Auch das Militär selbst weiß, dass eine schlechte soziale Perspektive die Bereitschaft junger Menschen erhöht, sich bei der allgemein eher schlecht angesehenen Bundeswehr zu verpflichten. Verstärkt wirbt die Bundeswehr im Osten um Nachwuchs, etwa an Schulen und in Arbeits­ämtern. Wegen der hohen Jugendarbeitslosigkeit habe man sich »in den letzten 15 Jahren erheblich mit Bewerbern aus den neuen Bundesländern eingedeckt«, sagte bereits 2006 der damalige Vorsitzende des Bundeswehrverbandes, Bernhard Gertz.

Doch kann die soziale Lage allein das Phänomen Ostarmee erklären? Der Osten ist schließlich auch für andere überproportionale Zahlen bekannt. Eine Studie der Volkssolidarität ergab in der vorigen Woche, dass 74 Prozent der Ostdeutschen mehr oder weniger ausländerfeindlich sind (bei nur 2,4 Prozent Ausländern im Osten), und nur 24 Prozent von ihnen finden es »sehr wichtig«, »in einer Demokratie zu leben«. Tatsächlich ist es der gleiche autoritäre Charakter, der sich im dumpfen, im Osten unter jungen Männern besonders stark verbreiteten Rechtsextremismus ebenso äußert wie in einer Begeisterung fürs Dienen und Schießen.
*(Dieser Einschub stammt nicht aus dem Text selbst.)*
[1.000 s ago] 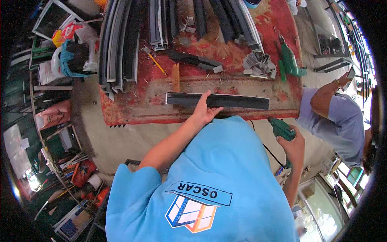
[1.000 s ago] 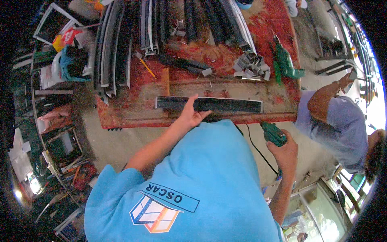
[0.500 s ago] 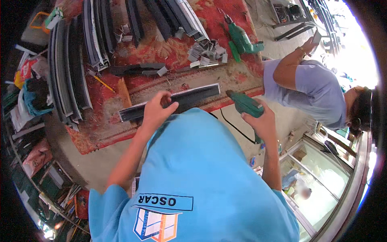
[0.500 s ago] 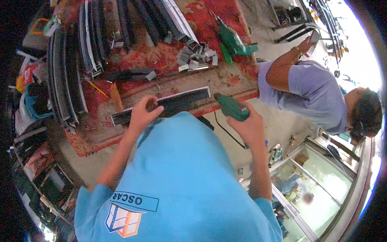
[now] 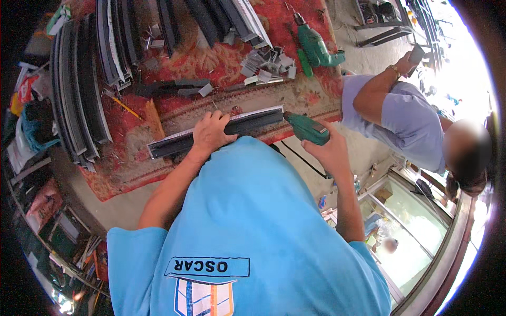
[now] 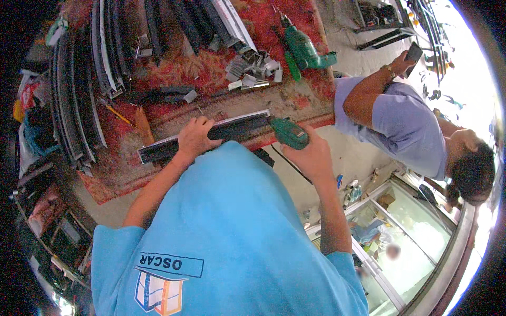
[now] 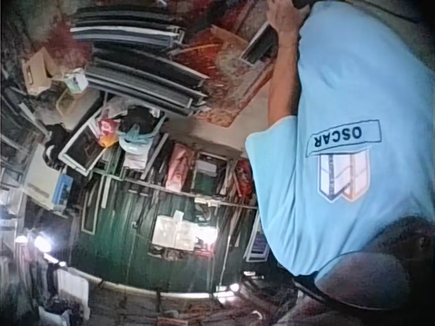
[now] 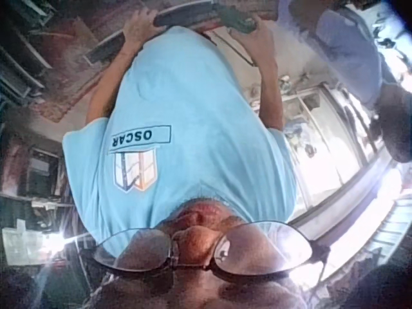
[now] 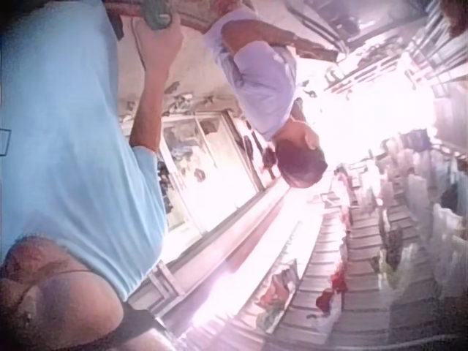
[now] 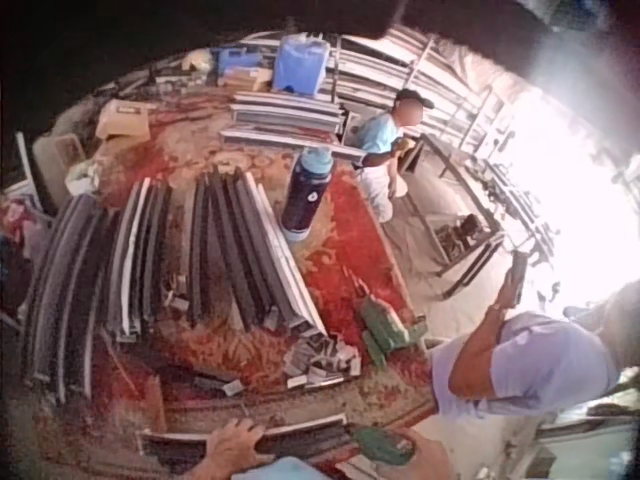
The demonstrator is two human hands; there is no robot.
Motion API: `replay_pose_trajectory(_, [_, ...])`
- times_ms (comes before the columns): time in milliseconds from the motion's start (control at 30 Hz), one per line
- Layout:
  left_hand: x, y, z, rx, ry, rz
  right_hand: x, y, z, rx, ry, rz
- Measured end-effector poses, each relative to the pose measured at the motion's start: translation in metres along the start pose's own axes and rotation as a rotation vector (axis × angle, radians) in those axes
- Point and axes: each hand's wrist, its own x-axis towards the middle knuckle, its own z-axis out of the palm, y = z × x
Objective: Drilling holes into aluminum profiles using a power drill.
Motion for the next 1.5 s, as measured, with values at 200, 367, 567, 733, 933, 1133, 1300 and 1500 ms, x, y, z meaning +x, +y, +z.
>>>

Auch das Sozialwissenschaftliche Institut der Bundeswehr kam in einer empirischen Untersuchung zu dem Ergebnis, dass der »Zusammenhang zwischen politischer Rechtsorientierung und der Affinität von Heranwachsenden zur Bundeswehr« offensichtlich sei. Auch sei aus »historischen Gründen« im Osten der »Militärdienst als Bestandteil der gesellschaftlichen Konstruktion von Männlichkeit« und als gesellschaftlicher Regelfall viel »normaler« als im Westen. Deshalb sei auch die Zahl der Kriegsdienstverweigerer im Osten geringer.
Vielleicht hat die Ost-West-Schieflage auch einen ganz banalen Grund: In diesem Jahr ist, wie Staatssekretär Thomas Kossender betont, der »Leitverband für die Gestellung der Einsatzkontingente« im Ausland die 13. Panzergrenadierdivi­sion in Leipzig. Und der sind vor allem ostdeutsche Einheiten unterstellt. Wie dem auch sei, Ossis sind jedenfalls endlich mal gefragt. Sie dürfen Deutschland verteidigen – zum Beispiel am Hindukusch. Zum Glück ist Paschtu dem Sächsischen nicht ganz unähnlich, nicht nur hinsichtlich der Sympathiewerte: »Dreesch, ka ne se dasee kawum!« (Halt, oder ich schieße!), sollen die Soldaten in Afghanistan rufen, wenn sie jemandem die Waffe entgegenhalten. Dass so mancher Taliban inzwischen dank der von deutschen Soldaten aufgebauten Schulen antwortet: »Gänsefleisch de Bisdohle ma da wegnehm?«, ist aber nur ein Gerücht.